Re: Lucid statement of the MV vs RM position?

From: Jan Hidders <hidders_at_gmail.com>
Date: 25 Apr 2006 10:41:12 -0700
Message-ID: <1145986872.850803.226960_at_j33g2000cwa.googlegroups.com>


dawn wrote:
>
> It is conceivable to me, Jan, that in the inner sanctum the RM is
> already dead (or altered so much that 1NF, 3VL, and the IP understood
> as relations and primitive scalars are all gone), in which case I'm
> only adding my voice to what is already known by theorists. That would
> be great as it would much better align what I have seen as best
> practices with the theory.

Gee, Dawn, perhaps you should write an e-mail to the friendly people at dbdebunk to tell them that you and they agree after all.
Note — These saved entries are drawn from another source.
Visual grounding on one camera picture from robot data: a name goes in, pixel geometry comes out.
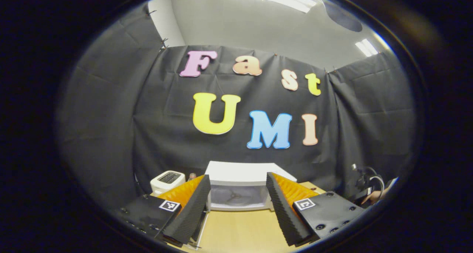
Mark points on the white toaster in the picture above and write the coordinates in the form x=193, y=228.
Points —
x=166, y=182

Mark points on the white microwave oven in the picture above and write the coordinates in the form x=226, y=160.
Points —
x=240, y=171

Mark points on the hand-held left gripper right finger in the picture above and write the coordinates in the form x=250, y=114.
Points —
x=282, y=216

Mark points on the small ceiling light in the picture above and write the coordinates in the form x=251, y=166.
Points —
x=366, y=47

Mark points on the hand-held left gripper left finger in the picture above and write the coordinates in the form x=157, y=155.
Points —
x=192, y=216

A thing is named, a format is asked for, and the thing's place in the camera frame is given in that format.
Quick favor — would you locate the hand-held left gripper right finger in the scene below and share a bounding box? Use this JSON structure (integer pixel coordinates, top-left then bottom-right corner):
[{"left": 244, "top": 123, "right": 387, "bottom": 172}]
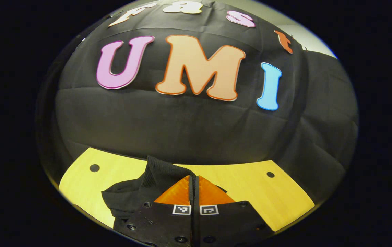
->
[{"left": 194, "top": 175, "right": 275, "bottom": 247}]

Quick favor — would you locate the black backdrop cloth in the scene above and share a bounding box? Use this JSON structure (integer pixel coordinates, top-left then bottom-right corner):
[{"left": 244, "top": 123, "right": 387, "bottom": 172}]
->
[{"left": 36, "top": 0, "right": 359, "bottom": 206}]

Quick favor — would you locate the black knit cardigan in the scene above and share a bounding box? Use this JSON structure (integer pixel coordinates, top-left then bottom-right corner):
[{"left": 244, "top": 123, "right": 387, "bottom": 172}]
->
[{"left": 102, "top": 155, "right": 229, "bottom": 228}]

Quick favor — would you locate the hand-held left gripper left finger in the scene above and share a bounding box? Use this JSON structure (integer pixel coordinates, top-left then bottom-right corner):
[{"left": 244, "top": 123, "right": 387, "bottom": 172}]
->
[{"left": 114, "top": 175, "right": 196, "bottom": 247}]

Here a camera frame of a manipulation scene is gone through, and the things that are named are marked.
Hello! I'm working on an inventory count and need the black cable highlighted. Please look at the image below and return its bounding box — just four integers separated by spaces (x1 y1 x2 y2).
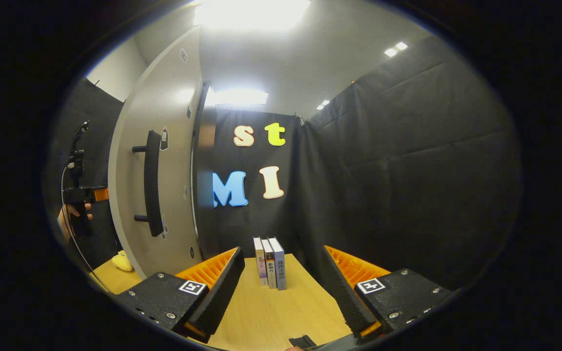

Ok, now my cheek hurts. :-)

> My goals would still include getting the word out about this fatality.
> I doubt many undergraduate courses teach that 1NF, as we knew it, is
> dead, for example. I sure don't see that knowledge having made it into
> the practitioners "common knowledge" as yet.

It shouldn't. The "theorists" you referred to, although formally not opposed to nested relations, warn for using them too enthousiastically. Never mind the sloppy data modelling attitude where one forgets to indicate that a certain list is actually a set. Finally, whether using nested relations / lists is in practice a good idea depends on how efficiently your DBMS supports them and for example can do decent query optimization on them. AFAIK the jury is still out on that one, so it is certainly not something that should be promoted in undergraduate classes as the "currently known best practices".

> [...] If you do know of an implementation of lists that
> aligns with current relational theory (which was once described as "no
> lists" or "no repeating groups"), I'm very interested.

AFAIK the thing you have in mind doesn't exist yet.